Attila a New York. Attesa per il Maestro Muti

Prima volta al Metropolitan di New York per Riccardo Muti. Questa sera, alle 20 ora locale, si alzerà infatti il sipario sull’Attila sotto la direzione del maestro napoletano. E così una nuova tappa della carriera di Muti, a partire dal giovanile periodo fiorentino, passando per la direzione della Philarmonia Orchestra di Vienna fino all’esperienza scaligera, con la memorabile esecuzione solista della ‘Traviata’ al pianoforte in seguito allo sciopero dell’orchestra nel 1995, passa per le note di Verdi. L’opera, basata su libretto di Temistocle Solera tratto da una tragedia di Werner, narra le vicende del Re Unno, del generale romano Ezio e di Odabella, figlia del signore di Aquileia cercando di conferire spessore umano in chiave romantica a personaggi cristallizzati nella loro storicità. L’opera è del resto datata 1846, vale a dire in pieno Risorgimento.

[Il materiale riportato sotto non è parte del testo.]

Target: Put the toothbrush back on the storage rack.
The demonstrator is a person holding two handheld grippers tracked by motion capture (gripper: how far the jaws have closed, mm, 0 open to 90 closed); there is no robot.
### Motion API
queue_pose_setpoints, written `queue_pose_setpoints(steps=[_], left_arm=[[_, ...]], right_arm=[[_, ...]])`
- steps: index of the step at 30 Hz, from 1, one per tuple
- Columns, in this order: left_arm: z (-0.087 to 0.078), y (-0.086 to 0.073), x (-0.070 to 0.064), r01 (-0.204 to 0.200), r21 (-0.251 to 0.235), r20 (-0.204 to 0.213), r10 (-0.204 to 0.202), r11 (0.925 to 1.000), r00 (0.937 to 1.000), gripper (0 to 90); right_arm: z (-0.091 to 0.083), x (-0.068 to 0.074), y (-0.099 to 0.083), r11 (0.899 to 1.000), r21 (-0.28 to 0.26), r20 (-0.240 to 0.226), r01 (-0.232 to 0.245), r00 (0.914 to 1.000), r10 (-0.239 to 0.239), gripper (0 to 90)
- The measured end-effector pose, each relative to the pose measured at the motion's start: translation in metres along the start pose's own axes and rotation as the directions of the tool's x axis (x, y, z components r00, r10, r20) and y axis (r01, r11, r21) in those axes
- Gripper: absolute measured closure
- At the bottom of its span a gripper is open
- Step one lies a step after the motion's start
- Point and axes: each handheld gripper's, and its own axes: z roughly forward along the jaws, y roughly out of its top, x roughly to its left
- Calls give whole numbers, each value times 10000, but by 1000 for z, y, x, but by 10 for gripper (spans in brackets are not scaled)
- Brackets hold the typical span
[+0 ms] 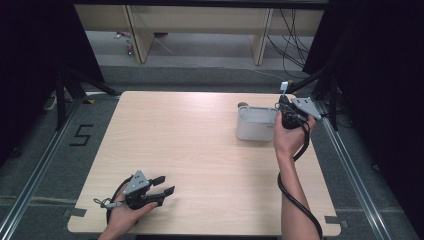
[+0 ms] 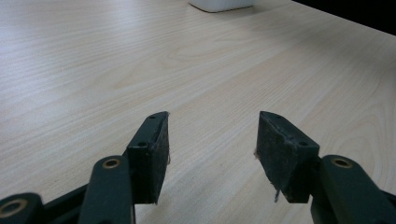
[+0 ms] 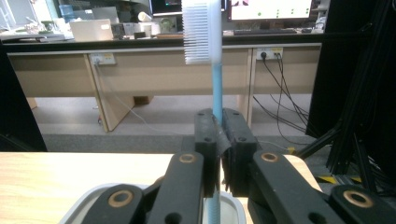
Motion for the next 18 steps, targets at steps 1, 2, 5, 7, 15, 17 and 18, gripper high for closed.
queue_pose_setpoints(steps=[1,2,5,7,15,17,18], left_arm=[[0,0,0,7,-3,2,-7,10000,10000,437],[0,0,0,7,-2,4,-7,10000,10000,437],[0,0,0,3,6,8,-3,10000,10000,437],[0,0,0,3,5,9,-3,10000,10000,437],[0,0,0,-1,3,1,1,10000,10000,437],[0,0,0,-1,0,3,1,10000,10000,437],[0,0,0,-12,2,6,12,10000,10000,437]], right_arm=[[1,-1,-1,10000,-59,-18,63,10000,-63,859],[0,0,-3,9999,72,9,-89,10000,89,859],[2,-1,-4,9999,131,-41,108,9999,-108,858],[2,-1,-5,9998,179,2,34,10000,-34,859],[2,-3,-8,9995,302,27,96,9999,-97,859],[3,-3,-10,9995,307,36,-34,10000,33,858],[3,-3,-11,9990,420,93,120,9999,-124,858]])
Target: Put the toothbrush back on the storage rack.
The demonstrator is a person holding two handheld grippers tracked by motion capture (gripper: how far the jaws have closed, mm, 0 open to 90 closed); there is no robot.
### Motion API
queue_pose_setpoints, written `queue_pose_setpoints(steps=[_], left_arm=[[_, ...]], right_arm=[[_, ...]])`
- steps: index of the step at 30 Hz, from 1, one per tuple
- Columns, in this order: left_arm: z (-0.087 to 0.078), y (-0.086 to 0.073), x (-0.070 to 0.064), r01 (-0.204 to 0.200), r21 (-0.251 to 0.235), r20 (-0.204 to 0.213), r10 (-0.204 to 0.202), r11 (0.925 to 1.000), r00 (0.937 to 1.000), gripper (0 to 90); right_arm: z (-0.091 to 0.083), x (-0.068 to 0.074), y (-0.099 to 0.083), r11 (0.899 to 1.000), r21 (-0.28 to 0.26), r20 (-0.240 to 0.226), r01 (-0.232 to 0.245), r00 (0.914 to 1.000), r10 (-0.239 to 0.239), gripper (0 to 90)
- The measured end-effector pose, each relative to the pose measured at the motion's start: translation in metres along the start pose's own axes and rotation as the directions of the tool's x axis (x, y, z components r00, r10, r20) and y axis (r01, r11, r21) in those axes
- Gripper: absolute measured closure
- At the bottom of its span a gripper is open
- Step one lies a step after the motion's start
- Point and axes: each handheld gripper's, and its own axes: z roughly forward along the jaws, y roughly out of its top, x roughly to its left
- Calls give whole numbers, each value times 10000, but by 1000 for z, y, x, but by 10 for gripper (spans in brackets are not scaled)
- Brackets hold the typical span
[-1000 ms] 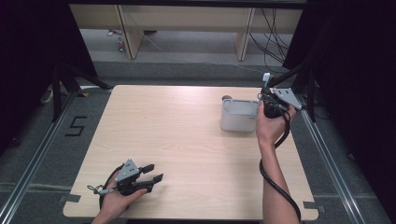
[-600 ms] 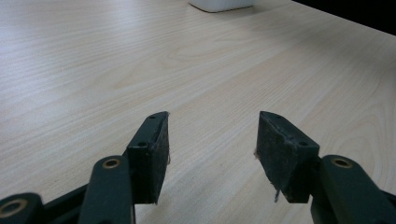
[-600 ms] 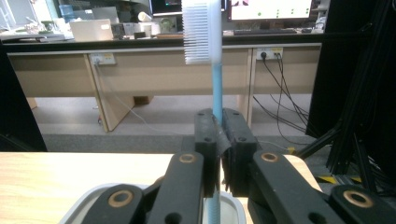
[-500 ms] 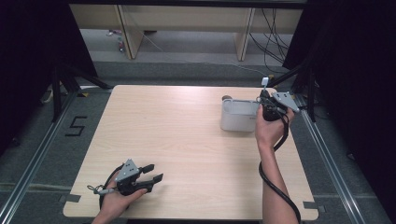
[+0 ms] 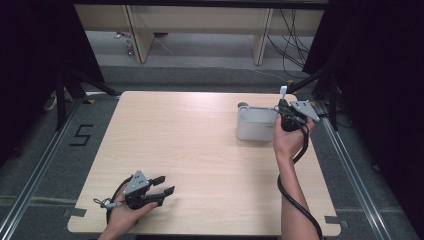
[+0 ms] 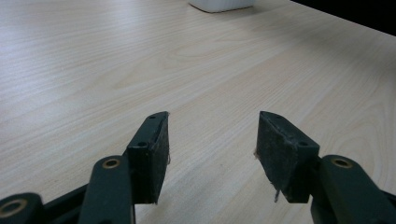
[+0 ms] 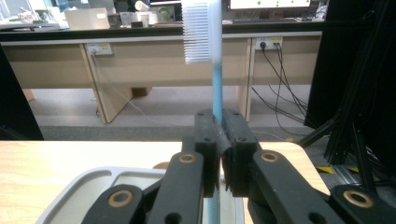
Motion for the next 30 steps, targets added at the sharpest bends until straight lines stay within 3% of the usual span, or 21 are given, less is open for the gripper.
queue_pose_setpoints(steps=[5,6,8,12,22,24,25,26,28,30], left_arm=[[0,0,0,0,9,-3,0,10000,10000,437],[0,0,0,-4,17,-3,4,10000,10000,437],[0,0,0,-4,17,-3,4,10000,10000,437],[0,0,0,4,5,-4,-4,10000,10000,437],[0,0,0,22,-13,8,-22,10000,10000,437],[0,0,0,45,-26,18,-45,10000,10000,437],[0,0,0,17,-9,5,-17,10000,10000,437],[0,0,0,10,0,-1,-10,10000,10000,437],[0,0,0,3,7,-2,-3,10000,10000,437],[0,0,0,7,10,-2,-7,10000,10000,437]], right_arm=[[2,0,-5,9999,133,-17,0,10000,0,858],[1,1,-6,9996,236,11,-177,9998,177,858],[2,-1,-7,9994,350,-40,71,10000,-69,858],[4,0,-12,9989,430,-5,-177,9998,178,858],[7,-3,-17,9984,552,-31,95,10000,-94,858],[6,-2,-19,9970,755,15,-192,9998,191,858],[7,-4,-20,9977,677,-54,11,10000,-7,858],[6,-2,-20,9966,785,-31,-236,9997,239,858],[8,-5,-21,9975,710,-28,43,10000,-41,858],[7,-3,-22,9972,723,2,-194,9998,195,858]])
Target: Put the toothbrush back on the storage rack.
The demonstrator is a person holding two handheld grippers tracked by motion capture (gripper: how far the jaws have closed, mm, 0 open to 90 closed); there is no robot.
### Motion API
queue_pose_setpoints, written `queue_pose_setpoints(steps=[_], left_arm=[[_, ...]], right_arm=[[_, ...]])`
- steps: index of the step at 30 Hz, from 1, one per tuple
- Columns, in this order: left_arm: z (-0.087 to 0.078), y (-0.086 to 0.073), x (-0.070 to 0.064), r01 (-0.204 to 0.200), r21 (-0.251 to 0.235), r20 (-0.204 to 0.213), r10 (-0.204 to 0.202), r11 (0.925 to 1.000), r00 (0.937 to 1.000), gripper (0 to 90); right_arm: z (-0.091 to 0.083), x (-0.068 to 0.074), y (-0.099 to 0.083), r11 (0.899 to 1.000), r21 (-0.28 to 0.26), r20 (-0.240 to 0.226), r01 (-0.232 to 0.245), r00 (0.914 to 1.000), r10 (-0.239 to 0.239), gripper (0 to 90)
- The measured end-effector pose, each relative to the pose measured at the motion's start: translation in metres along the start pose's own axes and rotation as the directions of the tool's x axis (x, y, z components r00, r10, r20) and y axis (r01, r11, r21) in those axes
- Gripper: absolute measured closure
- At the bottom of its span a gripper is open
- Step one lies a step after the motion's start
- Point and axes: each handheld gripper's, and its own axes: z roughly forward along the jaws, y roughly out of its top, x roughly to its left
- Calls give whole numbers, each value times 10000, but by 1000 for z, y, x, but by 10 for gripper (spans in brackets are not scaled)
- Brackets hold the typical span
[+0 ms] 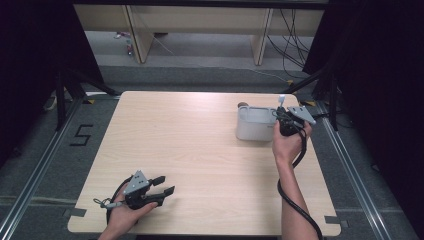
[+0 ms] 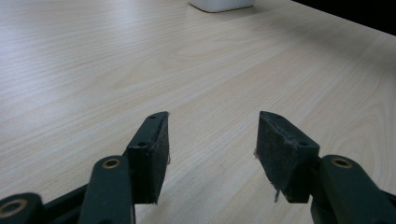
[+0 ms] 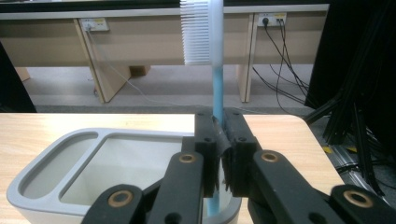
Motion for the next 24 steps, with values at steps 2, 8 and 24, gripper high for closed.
queue_pose_setpoints(steps=[2,8,24], left_arm=[[0,0,0,12,-1,5,-12,10000,10000,437],[0,0,0,1,-19,47,-1,10000,10000,437],[0,0,0,-16,1,28,16,10000,10000,436]], right_arm=[[0,-3,0,9994,116,31,323,9995,-323,858],[1,-2,-5,9994,254,38,251,9997,-252,857],[5,-3,-15,9979,642,85,112,9999,-118,856]])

Insieme a Muti vanno in scena personalità di primo livello. La parte di Attila è affidata infatti al russo Ildar Abdrakazov, Ezio sarà Carlos Alvarez mentre la parte di Odabella e la celebre romanza Oh nel fuggente nuvolo sono affidate alla voce del soprano russo Violeta Urmana. Samuel Ramey, protagonista nel ruolo principale alla Scala nel 1991, direttore ovviamente Muti, è ancora presente nel ruolo più marginale del vecchio Leone. Il tutto per la regia di Pierre Audi, già con Muti nel Flauto Magico a Salisburgo e  i costumi di Miuccia Prada, universalmente considerata tra le personalità più influenti del mondo della moda. Le scenografie sono infine affidate ai due architetti svizzeri Jacques Herzog e Pierre de Meuron, quelli per intendersi della Tate Modern di Londra e dell’Allianz Arena di Monaco, oltre che, in anni più recenti, dello stadio Olimpico di Pechino.

Dieci le repliche previste, da qui al 27 marzo. Poi il Maestro si dedicherà a tempo pieno al suo nuovo incarico alla Sinfonica di Chicago. Grande enfasi è data all’evento da parte della stampa Americana (se Muti debutta al Metropolitan non è infatti di certo sconosciuto a New York, dove si è esibito più volte con la Filarmonica) a testimonianza di un ruolo predominante dei direttori italiani nei teatri di tutto il mondo, specie per quanto riguarda il mondo del melodramma. Sipario.